Porth Tywyn Suburbs
- Full name: Porth Tywyn Suburbs Association Football Club
- Founded: 1921-2024
- Ground: Crown Park
- Chairman: Andrew Hall
- Manager: Anthony Evans
- Coach: Idris Mrbati
- 2023–24: Carmarthenshire League Division Two, 10th of 13

= Porth Tywyn Suburbs A.F.C. =

Association football club in Wales

Clwb Pêl Droed Suburbs were a Welsh football club based in Llanelli, Carmarthenshire. The club has played under various names throughout its history. They previously played in the Welsh Football League, reaching its top flight, Division One (Tier 2 of the Welsh Football Pyramid). They last competed in the Carmarthenshire League.

==History==
The club was formed in 1921 by local workmen in the Burry Port area and played its early years in the Llanelly and District League.
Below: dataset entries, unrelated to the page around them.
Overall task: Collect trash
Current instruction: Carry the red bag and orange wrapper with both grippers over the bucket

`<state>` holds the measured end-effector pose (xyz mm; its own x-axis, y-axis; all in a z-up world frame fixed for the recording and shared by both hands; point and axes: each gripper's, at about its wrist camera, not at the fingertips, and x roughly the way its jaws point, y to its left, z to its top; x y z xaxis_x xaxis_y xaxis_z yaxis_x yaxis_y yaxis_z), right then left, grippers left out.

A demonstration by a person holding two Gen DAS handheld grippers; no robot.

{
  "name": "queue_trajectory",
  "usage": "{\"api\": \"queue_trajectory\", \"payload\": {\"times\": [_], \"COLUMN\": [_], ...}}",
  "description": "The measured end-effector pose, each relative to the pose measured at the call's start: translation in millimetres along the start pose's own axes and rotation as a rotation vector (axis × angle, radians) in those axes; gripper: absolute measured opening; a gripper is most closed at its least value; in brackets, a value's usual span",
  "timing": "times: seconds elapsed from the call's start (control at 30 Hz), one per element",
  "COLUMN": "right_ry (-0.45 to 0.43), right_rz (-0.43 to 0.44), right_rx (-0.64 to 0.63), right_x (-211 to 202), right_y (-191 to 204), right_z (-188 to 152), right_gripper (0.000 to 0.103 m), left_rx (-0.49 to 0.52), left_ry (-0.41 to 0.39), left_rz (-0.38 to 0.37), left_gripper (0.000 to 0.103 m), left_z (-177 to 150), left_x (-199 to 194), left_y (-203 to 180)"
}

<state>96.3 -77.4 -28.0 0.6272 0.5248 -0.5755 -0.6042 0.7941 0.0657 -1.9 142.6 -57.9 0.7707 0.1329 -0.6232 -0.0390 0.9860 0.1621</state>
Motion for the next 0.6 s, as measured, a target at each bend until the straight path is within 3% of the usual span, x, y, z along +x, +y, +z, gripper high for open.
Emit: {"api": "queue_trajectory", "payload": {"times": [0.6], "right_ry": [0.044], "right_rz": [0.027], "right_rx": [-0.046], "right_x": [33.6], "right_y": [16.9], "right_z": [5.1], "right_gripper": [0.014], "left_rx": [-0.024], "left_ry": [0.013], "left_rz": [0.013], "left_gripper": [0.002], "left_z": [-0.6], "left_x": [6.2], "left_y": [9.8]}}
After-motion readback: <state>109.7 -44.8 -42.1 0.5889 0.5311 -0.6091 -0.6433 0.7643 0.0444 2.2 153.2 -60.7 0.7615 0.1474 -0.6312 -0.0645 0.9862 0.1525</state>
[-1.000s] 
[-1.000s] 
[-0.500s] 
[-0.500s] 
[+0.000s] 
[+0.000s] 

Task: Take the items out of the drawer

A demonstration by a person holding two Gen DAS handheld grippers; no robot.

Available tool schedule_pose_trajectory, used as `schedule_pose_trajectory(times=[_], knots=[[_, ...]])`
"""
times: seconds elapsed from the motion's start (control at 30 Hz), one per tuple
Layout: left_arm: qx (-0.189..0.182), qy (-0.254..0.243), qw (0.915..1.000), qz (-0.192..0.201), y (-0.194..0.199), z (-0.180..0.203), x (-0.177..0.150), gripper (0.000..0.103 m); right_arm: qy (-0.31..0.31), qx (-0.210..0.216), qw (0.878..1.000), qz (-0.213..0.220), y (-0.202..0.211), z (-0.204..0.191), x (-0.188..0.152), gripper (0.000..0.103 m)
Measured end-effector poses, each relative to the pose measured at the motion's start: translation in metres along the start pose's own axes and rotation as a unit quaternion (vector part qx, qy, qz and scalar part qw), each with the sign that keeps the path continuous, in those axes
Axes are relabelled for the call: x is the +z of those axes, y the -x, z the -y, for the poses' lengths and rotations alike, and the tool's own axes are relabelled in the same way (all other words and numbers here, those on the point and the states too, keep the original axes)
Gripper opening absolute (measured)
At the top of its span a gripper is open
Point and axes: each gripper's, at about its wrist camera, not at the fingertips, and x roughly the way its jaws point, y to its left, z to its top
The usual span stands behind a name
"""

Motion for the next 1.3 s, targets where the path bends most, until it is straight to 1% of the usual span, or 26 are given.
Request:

The club has used various grounds in Burry Port, including Wood Brook - Park Tywyn, Glan y Mor Comprehensive School, and Memorial Park. The club is now known as Crown Park Suburbs and relocated in recent years to Crown Park in the Seaside area of Llanelli.

The club has also been known as Garden Suburbs F.C. and was briefly known as Garden Suburbs Rangers during the 1990s. The club competed in the Welsh Football League between the 1993–94 and 2003–04 seasons.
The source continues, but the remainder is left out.